In light of Congress getting ready to cede yet more authority to the Bush administration for the cause of avoiding "soft-on-terror" ads during elections, it's interesting for me to look at this scenario in the view of both bureaucratic politics and individual influence.
Bureaucratic politics theory says that basically bureaucracies are imperialistic. In an article we had to read for class, Graham Allison looks at the Cuban Missile Crisis and shows how you could see the CIA, Air Force and Navy all fighting for the power/privilege of responding to the Cuban missiles, even at the expense of a coherent and effective national response. Under this model, you would expect Congress to avoid AT ALL COSTS ceding important powers to the Executive, including:
- Rendering habeus corpus irrelevant
- Rendering trial-by-jury irrelevant
- Allowing the President and his appointees to decide who is an enemy combatant (and thus defining who benefits from Constitutional rights and who doesn't)

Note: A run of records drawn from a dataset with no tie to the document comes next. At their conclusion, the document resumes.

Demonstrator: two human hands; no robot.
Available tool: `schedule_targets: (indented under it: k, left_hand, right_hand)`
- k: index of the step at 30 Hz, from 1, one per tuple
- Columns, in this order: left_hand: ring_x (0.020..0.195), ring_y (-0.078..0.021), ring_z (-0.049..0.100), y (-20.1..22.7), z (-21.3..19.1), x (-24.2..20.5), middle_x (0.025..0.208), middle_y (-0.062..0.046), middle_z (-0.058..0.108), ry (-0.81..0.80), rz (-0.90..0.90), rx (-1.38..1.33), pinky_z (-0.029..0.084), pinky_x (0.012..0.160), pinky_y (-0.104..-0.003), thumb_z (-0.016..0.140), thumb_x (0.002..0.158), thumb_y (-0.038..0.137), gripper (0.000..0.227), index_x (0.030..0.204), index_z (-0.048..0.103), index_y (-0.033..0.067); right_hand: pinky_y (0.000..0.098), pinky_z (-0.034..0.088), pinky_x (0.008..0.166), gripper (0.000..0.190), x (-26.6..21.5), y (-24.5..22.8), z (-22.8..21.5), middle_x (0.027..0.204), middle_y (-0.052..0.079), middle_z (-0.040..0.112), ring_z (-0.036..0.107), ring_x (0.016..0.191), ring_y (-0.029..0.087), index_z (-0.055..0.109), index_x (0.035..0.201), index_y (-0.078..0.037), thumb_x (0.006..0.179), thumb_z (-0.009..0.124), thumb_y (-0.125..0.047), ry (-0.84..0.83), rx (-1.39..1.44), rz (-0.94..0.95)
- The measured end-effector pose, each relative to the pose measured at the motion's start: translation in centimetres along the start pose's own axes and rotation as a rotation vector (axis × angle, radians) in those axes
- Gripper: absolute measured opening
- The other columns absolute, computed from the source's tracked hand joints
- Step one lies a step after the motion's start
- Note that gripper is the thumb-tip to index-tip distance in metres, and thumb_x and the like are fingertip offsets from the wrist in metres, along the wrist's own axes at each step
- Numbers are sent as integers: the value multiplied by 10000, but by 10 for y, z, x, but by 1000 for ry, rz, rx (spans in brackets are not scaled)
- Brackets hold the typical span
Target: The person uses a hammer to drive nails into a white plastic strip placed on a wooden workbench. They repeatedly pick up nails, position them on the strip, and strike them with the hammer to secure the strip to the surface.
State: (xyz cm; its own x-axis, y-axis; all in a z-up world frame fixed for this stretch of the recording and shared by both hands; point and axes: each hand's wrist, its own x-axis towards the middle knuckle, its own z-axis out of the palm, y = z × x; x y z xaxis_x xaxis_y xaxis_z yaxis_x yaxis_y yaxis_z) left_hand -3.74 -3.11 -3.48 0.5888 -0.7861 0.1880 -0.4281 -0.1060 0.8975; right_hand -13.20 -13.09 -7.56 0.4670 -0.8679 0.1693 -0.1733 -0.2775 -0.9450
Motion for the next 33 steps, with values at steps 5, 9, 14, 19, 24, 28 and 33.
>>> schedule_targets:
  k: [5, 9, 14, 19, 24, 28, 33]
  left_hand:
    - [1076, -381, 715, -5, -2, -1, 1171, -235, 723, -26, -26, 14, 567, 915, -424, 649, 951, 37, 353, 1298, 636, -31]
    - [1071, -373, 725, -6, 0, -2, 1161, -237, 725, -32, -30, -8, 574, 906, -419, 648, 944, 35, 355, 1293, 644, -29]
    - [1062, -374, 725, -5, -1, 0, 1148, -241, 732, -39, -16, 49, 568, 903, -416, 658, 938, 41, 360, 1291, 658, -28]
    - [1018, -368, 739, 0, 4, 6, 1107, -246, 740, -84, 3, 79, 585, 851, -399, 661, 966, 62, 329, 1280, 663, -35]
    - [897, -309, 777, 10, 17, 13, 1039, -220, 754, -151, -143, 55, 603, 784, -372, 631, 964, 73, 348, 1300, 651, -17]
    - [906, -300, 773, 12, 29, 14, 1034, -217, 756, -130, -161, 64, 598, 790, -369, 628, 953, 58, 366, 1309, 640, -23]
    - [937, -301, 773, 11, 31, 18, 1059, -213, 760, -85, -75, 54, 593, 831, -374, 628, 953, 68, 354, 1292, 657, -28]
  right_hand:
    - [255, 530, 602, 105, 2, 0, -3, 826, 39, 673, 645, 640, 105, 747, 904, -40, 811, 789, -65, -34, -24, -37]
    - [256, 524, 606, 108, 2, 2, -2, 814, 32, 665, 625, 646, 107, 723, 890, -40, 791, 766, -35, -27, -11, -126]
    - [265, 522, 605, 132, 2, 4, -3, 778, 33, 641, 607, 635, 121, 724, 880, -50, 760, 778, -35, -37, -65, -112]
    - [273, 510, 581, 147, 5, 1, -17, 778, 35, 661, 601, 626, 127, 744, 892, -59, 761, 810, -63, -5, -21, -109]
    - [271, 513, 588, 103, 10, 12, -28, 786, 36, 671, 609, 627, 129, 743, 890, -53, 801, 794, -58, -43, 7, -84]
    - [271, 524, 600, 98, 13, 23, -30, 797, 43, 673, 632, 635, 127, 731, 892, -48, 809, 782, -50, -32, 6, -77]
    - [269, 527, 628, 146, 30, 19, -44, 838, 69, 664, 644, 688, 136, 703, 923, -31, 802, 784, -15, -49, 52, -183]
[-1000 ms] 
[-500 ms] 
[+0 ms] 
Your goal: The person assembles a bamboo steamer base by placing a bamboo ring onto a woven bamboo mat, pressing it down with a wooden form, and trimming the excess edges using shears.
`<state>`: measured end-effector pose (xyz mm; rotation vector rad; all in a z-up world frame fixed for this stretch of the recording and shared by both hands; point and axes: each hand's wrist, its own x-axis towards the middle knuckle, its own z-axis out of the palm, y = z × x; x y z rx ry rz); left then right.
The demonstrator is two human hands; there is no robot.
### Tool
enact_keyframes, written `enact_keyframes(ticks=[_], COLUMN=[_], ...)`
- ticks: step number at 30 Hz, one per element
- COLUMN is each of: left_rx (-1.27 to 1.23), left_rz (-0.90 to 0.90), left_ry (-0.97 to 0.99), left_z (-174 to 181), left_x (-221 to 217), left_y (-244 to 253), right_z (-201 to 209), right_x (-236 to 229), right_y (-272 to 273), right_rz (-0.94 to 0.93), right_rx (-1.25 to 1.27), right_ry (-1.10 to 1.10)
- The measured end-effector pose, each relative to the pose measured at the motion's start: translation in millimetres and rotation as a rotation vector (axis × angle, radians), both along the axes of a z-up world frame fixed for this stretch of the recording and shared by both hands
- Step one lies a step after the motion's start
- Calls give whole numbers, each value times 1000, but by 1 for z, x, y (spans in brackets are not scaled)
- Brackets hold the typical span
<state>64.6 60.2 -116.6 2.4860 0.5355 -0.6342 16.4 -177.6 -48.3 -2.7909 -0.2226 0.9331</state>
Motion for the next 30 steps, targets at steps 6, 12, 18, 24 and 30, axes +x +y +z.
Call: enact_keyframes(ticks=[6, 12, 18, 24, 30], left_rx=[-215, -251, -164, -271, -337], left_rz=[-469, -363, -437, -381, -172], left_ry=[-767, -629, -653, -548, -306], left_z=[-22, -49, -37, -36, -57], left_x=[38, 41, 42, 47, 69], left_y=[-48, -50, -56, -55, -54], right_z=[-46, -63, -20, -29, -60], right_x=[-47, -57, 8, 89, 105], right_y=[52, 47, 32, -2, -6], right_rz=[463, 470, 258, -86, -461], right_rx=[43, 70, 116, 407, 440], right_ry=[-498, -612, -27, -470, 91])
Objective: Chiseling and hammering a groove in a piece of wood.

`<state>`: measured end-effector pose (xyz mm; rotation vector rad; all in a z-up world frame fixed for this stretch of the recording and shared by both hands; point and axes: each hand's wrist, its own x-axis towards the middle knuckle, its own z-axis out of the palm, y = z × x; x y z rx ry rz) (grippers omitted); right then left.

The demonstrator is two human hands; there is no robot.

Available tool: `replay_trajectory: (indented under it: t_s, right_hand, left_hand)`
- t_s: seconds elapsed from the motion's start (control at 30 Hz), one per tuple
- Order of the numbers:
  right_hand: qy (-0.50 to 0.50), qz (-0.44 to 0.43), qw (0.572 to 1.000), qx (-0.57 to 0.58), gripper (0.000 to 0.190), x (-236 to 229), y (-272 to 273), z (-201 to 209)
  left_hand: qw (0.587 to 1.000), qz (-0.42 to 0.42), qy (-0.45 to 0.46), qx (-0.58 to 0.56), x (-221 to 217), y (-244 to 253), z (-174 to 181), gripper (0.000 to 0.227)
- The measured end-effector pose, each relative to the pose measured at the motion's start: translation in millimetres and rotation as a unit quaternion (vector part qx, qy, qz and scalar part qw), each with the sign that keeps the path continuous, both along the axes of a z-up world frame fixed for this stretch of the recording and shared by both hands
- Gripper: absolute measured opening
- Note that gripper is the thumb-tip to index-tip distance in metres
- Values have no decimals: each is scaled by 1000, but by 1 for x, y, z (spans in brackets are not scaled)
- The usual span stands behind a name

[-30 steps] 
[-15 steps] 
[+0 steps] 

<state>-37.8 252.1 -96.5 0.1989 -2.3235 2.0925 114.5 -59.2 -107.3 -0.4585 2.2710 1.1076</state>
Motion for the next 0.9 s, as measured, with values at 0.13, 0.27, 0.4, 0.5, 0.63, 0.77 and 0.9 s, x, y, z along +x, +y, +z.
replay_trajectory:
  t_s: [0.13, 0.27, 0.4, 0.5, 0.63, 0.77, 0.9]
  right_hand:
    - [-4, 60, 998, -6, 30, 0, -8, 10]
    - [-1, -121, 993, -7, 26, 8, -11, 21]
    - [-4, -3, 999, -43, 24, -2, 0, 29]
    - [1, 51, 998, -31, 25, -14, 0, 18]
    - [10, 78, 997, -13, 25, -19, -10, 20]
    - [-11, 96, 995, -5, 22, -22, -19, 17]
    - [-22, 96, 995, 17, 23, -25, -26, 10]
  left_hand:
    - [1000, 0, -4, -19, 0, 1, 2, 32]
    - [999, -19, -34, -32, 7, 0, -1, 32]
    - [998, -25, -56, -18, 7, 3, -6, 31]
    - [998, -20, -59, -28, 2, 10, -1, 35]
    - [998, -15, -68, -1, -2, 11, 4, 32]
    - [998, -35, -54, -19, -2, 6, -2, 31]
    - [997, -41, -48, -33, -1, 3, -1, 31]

- Removing actions of the Executive from the supervision of the Judiciary
An answer on the individual level of analysis would point to the individuals who fill Congress. Congressional leaders are sycophantic, corrupt and powerhungry, unwilling to criticize a fellow Republican, fearful of losing the far-Right Evangelical support (the only demographic left that supports Bush) and are brown-nosing the Bush Administration (oops, I mean "bandwagoning") in order to bask in Bush's Christ-annointed power.
An interesting question would be "which level of analysis is more pessimistic and cynical - systemic, which believes war is inevitable, or sub-state, which believes that wars arise out of individual choice?"